Work instructions = For this exercise, output every line of the data as it stands.

---- The data

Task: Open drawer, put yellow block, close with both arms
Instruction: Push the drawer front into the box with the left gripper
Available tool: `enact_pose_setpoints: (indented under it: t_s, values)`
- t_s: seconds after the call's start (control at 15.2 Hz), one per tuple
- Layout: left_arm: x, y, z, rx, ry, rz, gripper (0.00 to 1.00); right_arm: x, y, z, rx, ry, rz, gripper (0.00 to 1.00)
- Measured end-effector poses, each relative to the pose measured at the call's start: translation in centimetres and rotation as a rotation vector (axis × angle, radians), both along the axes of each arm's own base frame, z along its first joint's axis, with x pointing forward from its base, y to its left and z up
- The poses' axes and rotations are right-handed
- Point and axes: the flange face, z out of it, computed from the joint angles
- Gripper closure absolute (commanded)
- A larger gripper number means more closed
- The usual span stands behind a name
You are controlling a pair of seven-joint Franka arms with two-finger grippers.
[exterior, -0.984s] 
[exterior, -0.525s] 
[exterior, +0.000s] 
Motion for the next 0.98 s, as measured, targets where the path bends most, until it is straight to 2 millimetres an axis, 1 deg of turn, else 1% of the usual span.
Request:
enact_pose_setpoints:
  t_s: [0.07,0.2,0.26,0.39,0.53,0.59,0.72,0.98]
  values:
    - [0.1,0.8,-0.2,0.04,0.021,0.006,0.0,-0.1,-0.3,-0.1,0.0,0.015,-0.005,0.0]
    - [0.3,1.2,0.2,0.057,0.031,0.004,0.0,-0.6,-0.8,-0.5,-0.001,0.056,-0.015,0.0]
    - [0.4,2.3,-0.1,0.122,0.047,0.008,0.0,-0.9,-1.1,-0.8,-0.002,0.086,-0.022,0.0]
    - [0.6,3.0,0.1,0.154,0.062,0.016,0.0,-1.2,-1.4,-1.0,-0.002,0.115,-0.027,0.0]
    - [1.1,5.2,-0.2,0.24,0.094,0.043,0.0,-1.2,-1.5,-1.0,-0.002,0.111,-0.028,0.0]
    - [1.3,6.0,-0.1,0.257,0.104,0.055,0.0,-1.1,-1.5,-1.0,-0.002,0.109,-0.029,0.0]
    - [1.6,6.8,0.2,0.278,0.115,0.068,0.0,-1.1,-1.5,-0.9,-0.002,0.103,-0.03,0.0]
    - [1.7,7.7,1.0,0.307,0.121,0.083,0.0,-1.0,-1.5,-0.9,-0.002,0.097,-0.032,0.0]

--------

Written solution =
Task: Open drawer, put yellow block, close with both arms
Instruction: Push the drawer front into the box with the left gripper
Available tool: `enact_pose_setpoints: (indented under it: t_s, values)`
- t_s: seconds after the call's start (control at 15.2 Hz), one per tuple
- Layout: left_arm: x, y, z, rx, ry, rz, gripper (0.00 to 1.00); right_arm: x, y, z, rx, ry, rz, gripper (0.00 to 1.00)
- Measured end-effector poses, each relative to the pose measured at the call's start: translation in centimetres and rotation as a rotation vector (axis × angle, radians), both along the axes of each arm's own base frame, z along its first joint's axis, with x pointing forward from its base, y to its left and z up
- The poses' axes and rotations are right-handed
- Point and axes: the flange face, z out of it, computed from the joint angles
- Gripper closure absolute (commanded)
- A larger gripper number means more closed
- The usual span stands behind a name
You are controlling a pair of seven-joint Franka arms with two-finger grippers.
[exterior, -0.984s] 
[exterior, -0.525s] 
[exterior, +0.000s] 
Motion for the next 0.98 s, as measured, targets where the path bends most, until it is straight to 2 millimetres an axis, 1 deg of turn, else 1% of the usual span.
Request:
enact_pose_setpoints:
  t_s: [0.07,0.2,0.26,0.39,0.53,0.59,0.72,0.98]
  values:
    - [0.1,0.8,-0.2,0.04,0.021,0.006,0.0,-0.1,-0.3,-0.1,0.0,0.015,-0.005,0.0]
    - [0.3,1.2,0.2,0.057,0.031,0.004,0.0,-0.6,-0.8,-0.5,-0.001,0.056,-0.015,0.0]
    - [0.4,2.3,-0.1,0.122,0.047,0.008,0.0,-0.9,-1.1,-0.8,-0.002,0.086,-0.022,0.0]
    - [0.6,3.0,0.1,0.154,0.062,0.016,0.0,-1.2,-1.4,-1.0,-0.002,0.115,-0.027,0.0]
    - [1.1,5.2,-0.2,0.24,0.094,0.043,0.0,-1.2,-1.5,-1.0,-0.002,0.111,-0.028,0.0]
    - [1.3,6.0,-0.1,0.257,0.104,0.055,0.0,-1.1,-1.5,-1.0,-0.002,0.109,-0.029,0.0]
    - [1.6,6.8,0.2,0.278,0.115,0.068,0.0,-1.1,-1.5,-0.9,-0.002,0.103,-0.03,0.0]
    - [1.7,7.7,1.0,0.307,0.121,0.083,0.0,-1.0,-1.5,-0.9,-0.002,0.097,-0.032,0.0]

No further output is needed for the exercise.